But we can never pause our prevention efforts.
Every day of the year
- Educate others about health and safety rights, responsibilities and prevention measures.
- Insist on effective workplace prevention programs developed with full worker participation.
- Insist on training that supports the identification, assessment and control of workplace hazards.
- Encourage local media to report on health, safety and environmental issues.
- Press elected officials to support stronger regulations and better enforcement of existing laws.
- Create monuments to promote public awareness of workplace health and safety.
Make time for prevention
- Demand high quality training that promotes a hazard-based approach.
- Become a workplace health & safety representative.
- Identify and report workplace hazards.
Take time to remember:
- Attend a Day of Mourning ceremony in your community. Encourage others to attend an event.

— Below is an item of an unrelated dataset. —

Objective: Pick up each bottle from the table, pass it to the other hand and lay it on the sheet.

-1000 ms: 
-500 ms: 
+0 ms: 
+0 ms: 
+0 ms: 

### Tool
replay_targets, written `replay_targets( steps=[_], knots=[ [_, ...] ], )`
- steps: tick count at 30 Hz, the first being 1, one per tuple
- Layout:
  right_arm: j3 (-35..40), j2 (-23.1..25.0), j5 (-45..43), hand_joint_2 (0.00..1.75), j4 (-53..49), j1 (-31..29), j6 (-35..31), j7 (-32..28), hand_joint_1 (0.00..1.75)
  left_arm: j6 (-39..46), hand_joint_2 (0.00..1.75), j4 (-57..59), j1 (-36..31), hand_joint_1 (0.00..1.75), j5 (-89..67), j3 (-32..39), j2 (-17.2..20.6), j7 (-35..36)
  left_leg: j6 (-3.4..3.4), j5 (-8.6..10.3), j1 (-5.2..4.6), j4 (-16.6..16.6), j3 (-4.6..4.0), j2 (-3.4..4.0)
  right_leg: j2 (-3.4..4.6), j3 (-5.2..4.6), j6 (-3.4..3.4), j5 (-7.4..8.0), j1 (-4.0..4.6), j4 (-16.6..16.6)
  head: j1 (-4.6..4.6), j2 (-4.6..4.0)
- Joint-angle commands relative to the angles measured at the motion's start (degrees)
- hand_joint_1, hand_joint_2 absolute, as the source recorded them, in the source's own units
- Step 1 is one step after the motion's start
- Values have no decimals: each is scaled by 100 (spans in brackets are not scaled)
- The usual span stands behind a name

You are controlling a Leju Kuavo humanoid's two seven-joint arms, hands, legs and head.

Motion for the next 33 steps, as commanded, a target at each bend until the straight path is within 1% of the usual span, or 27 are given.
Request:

- Convince employers and public institutions to, among other things, lower flags to half-mast.
- Share stories of workers injured and killed on the job – ensure they are not forgotten.
The National Day of Mourning, or Workers’ Mourning Day is observed in Canada on 28 April. It commemorates workers who have been killed, injured or suffered illness due to workplace related hazards and incidents.
Workers’ Memorial Day was started in Sudbury, Ontario in 1984, and the Canadian Labour Congress officially declared it an annual day of remembrance in 1985 on April 28. It has since grown to be observed in over 80 countries.
In December 1990, this day became a national observance with the passing of the Workers Mourning Day Act, so that on April 28, 1991, it was officially the National Day of Mourning for persons killed or injured in the workplace; making April 28, an official Workers’ Mourning Day.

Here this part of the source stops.